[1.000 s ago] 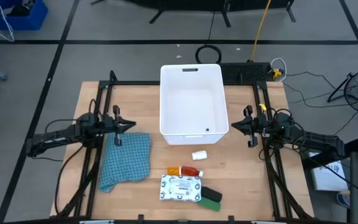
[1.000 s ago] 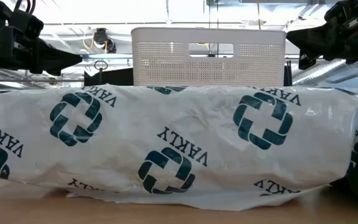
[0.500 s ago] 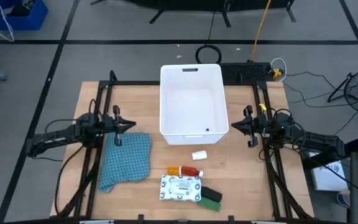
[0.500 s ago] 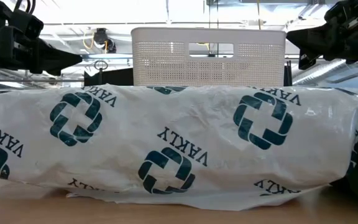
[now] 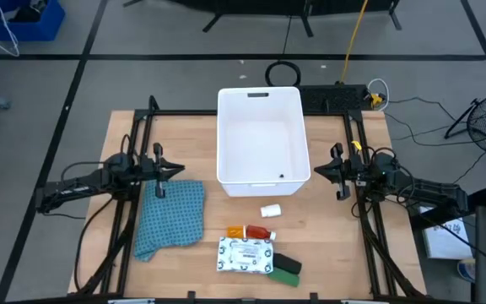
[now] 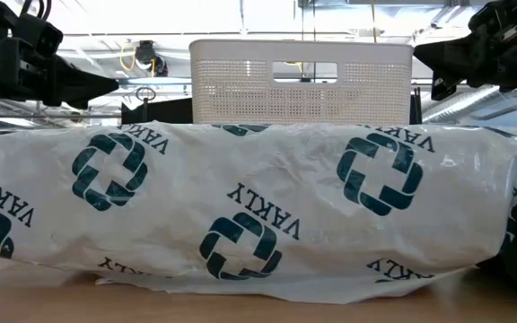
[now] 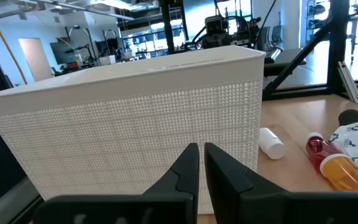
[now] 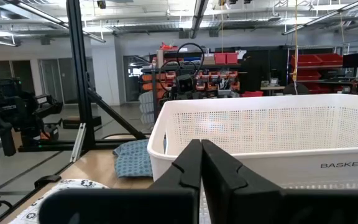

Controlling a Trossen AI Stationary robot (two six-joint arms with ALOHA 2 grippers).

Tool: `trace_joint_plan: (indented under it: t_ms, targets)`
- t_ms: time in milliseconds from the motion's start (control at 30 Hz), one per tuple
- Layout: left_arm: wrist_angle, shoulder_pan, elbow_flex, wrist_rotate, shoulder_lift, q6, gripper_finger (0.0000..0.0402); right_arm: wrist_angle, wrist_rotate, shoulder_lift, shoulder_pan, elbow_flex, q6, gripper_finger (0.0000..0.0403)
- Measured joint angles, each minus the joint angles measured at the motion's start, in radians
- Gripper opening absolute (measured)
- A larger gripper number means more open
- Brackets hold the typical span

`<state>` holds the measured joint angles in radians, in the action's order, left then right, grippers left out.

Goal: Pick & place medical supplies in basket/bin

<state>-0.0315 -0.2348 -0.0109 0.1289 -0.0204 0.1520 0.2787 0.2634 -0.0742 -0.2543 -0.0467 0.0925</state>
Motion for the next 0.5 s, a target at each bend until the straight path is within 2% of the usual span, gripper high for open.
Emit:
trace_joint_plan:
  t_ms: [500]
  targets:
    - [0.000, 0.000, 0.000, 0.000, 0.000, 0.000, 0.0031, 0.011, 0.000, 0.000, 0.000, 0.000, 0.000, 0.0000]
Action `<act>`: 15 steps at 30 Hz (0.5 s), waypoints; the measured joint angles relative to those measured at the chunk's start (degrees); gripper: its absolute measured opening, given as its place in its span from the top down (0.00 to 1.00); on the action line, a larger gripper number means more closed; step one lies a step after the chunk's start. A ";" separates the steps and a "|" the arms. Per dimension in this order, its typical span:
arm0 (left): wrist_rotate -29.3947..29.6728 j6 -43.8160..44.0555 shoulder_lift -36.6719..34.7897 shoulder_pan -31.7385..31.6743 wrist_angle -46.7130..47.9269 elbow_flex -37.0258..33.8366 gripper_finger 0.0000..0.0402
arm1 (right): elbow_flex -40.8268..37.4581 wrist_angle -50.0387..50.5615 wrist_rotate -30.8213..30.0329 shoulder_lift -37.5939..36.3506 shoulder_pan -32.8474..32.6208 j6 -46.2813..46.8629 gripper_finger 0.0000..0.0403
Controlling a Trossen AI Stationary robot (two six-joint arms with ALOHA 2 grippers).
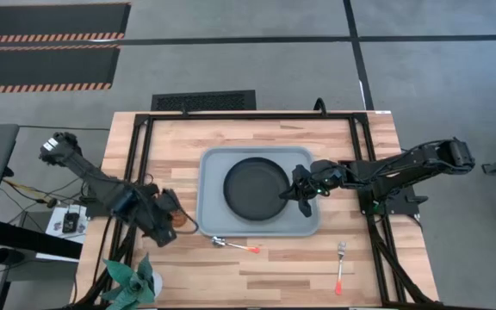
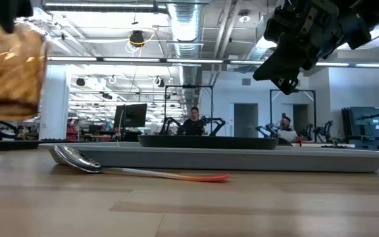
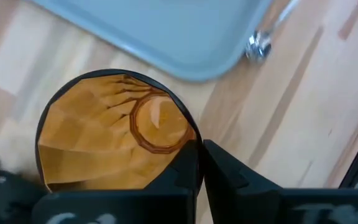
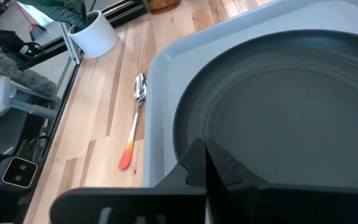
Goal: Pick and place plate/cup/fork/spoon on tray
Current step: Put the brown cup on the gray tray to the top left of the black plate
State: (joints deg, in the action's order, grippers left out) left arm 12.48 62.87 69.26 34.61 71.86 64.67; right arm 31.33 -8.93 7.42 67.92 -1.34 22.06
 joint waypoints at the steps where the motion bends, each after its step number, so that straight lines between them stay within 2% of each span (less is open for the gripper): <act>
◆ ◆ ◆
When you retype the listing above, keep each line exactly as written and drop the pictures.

[1.000 s ago] 
[1.000 s ago] 
[0.500 s ago] 
[0.500 s ago] 
[now] 
[now] 
[now] 
[now] 

Controlling a Trossen AI Stationary robot (two six-joint arms with ALOHA 2 grippers).

Tool: `trace_joint_plan: (indented under it: t_ms, targets)`
- t_ms: time in milliseconds from the motion's start (control at 30 Hz), one per tuple
- Layout: left_arm: wrist_angle, shoulder_pan, elbow_flex, wrist_rotate, shoulder_lift, q6, gripper_finger (0.0000..0.0402); right_arm: wrist_angle, wrist_rotate, shoulder_lift, shoulder_pan, elbow_flex, q6, gripper_finger (0.0000..0.0403)
- Measured joint angles, each minus the joint angles measured at the motion's start, in radians
- Gripper opening absolute (measured)
- A larger gripper number means more open
- Brackets hold the typical span

`<state>` holds the measured joint angles in radians, in the action's order, left then right, grippers left out.

Goal: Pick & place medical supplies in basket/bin

<state>-0.0315 -0.2348 -0.0109 0.1289 -0.0204 0.1520 0.2787 0.2634 -0.0742 -0.2543 -0.0467 0.0925</state>
Motion for the next 0.5 s, a target at each bend until the straight path is within 2% of the usual span, gripper high for open.
Emit:
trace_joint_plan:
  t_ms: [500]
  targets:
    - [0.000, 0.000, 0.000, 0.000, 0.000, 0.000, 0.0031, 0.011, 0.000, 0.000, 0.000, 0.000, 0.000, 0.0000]
Action `<act>`: 15 steps at 30 Hz (0.5 s), waypoints; the measured joint angles relative to those measured at the chunk's start (degrees); gripper: its absolute measured opening, given as its place in its span from the top down (0.00 to 1.00); on the action line, a larger gripper number means more closed; step one lies a step after the chunk's start. A ";" separates the steps and a "|" the arms. Per dimension in this order, its typical span:
arm0 (left): wrist_rotate -29.3947..29.6728 j6 -43.8160..44.0555 shoulder_lift -36.6719..34.7897 shoulder_pan -31.7385..31.6743 wrist_angle -46.7130..47.9269 elbow_flex -37.0258..33.8366 gripper_finger 0.0000..0.0402
arm1 (right): elbow_flex -40.8268..37.4581 wrist_angle -50.0387..50.5615 wrist_rotate -30.8213..30.0329 shoulder_lift -37.5939..36.3506 shoulder_pan -32.8474..32.6208 j6 -46.2813..46.8629 gripper_finger 0.0000..0.0403
Controlling a Trossen AI Stationary robot (two six-joint arms with ALOHA 2 grippers).
Goal: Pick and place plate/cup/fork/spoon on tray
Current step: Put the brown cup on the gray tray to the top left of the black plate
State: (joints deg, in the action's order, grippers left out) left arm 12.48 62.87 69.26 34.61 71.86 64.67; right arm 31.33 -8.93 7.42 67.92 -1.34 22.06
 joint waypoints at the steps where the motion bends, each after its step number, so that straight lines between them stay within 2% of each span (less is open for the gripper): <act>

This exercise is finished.